C = C ₁ C ₂ C ₃ ... Cs Here, it is an exclusive OR. That is, C = 0 only when all of C _{1 to} Cs are 1 or 0, and otherwise C = 1. When C = 1, a sub-block having an edge component and a flat sub-block are present in the block at the same time, and thus can be regarded as an edge area / flat area mixed block. Therefore, in the block determination circuit 25, if C = 1, the block is regarded as an edge area / flat area mixed block, and the quantization circuit 4 determines the dead zone as a quantizer of the orthogonal transform coefficient of the corresponding block. By performing control such that a fine step size is selected and a coarse step size is selected otherwise, an error diffused to a flat region around an edge can be reduced.

[Effects of the Invention] As described above, according to the present invention, it is possible to efficiently remove noise generated in a flat area when a block includes a considerably strong edge and a flat part in orthogonal transform coding. And the image quality of the decoded image can be improved.

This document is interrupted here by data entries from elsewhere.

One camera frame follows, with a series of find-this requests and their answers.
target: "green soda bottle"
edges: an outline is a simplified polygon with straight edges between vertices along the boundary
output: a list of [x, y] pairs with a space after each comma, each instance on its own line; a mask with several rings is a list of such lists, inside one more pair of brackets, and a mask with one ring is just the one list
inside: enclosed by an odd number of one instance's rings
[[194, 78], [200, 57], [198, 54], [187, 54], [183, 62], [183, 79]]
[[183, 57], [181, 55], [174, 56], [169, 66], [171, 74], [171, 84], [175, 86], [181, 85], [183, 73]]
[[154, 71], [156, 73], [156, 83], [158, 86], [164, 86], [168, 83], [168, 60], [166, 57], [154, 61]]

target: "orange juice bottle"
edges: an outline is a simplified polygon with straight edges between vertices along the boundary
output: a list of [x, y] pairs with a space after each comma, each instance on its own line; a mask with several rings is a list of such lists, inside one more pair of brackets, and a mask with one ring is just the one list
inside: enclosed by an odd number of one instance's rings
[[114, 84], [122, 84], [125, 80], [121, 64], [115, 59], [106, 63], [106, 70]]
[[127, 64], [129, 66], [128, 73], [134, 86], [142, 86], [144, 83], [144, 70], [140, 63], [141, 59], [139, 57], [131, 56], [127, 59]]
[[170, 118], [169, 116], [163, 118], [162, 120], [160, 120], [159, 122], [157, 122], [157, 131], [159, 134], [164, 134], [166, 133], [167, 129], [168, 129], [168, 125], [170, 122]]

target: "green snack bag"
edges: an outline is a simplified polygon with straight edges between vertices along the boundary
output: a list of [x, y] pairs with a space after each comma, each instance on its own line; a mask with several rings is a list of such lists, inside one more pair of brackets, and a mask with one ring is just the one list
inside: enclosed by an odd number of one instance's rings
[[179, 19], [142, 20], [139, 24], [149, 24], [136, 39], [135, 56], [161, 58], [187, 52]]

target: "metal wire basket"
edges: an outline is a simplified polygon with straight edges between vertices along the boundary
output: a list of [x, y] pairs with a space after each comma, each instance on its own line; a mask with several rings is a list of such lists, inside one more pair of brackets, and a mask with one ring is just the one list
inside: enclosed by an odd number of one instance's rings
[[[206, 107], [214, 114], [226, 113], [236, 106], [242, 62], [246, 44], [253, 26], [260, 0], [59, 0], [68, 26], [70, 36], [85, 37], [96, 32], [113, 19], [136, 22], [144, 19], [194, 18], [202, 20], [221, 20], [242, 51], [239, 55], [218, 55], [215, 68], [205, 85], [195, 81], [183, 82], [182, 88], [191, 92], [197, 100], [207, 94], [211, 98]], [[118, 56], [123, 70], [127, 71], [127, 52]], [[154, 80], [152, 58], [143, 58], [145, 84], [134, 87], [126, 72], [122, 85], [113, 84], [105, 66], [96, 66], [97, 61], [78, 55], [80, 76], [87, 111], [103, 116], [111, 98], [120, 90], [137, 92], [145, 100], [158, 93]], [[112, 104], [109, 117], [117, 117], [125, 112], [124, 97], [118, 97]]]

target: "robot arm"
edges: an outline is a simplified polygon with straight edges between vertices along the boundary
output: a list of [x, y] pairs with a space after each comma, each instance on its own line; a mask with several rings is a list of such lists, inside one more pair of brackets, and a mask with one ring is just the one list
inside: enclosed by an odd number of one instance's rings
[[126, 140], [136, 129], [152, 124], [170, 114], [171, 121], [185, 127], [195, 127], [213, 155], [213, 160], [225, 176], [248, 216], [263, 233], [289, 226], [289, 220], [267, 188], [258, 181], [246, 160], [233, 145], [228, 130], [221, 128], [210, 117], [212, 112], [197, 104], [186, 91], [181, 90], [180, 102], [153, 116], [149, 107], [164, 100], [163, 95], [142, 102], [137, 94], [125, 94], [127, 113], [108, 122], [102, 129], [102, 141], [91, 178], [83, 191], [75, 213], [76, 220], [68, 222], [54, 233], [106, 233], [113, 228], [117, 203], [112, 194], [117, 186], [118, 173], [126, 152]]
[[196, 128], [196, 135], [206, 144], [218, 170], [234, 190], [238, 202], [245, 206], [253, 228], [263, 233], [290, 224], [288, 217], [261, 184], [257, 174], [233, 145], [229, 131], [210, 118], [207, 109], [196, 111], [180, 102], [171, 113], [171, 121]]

[Brief description of the drawings]

FIG. 1 is a block diagram showing a first embodiment of the present invention, FIG. 2 is a block diagram of a second embodiment of the present invention, and FIG. 3 is a diagram showing pixels used in a high-pass filter and a low-pass filter. FIG. 4 is a block diagram of a third embodiment of the present invention, and FIG. 5 is a diagram showing a relationship between orthogonal transform blocks and sub-blocks. DESCRIPTION OF SYMBOLS 1 ... Input terminal, 2 ... Blocking circuit, 3 ... Orthogonal transformation circuit, 4 ... Quantization circuit, 5 ... Output terminal, 6 ... Edge area detection circuit, 7 ... Flat part detection circuit, 8 …… Block decision circuit.

Claims (1)

(57) [Claims] 1. A dividing means for dividing an image signal into N × N (N = integer) blocks, and an orthogonal transform for performing a discrete orthogonal transform for each block signal obtained by the dividing means to obtain a transform coefficient. Means, quantizing means for quantizing transform coefficients obtained by the orthogonal transform means so that a quantization interval can be changed, and at least a plurality of sub-blocks in the block for the signal of each block of the image signal. Detecting means for detecting whether the sub-block is an edge area or a flat area for each of the sub-blocks;
Edge area / flat area mixed block extracting means for extracting a block in which one or more edge area sub-blocks are mixed with flat area sub-blocks, and the edge area and the flat area are mixed based on the extraction result of the extracting means Means for controlling a quantization interval of said quantization means so as to quantize a transform coefficient of a block more finely than other blocks.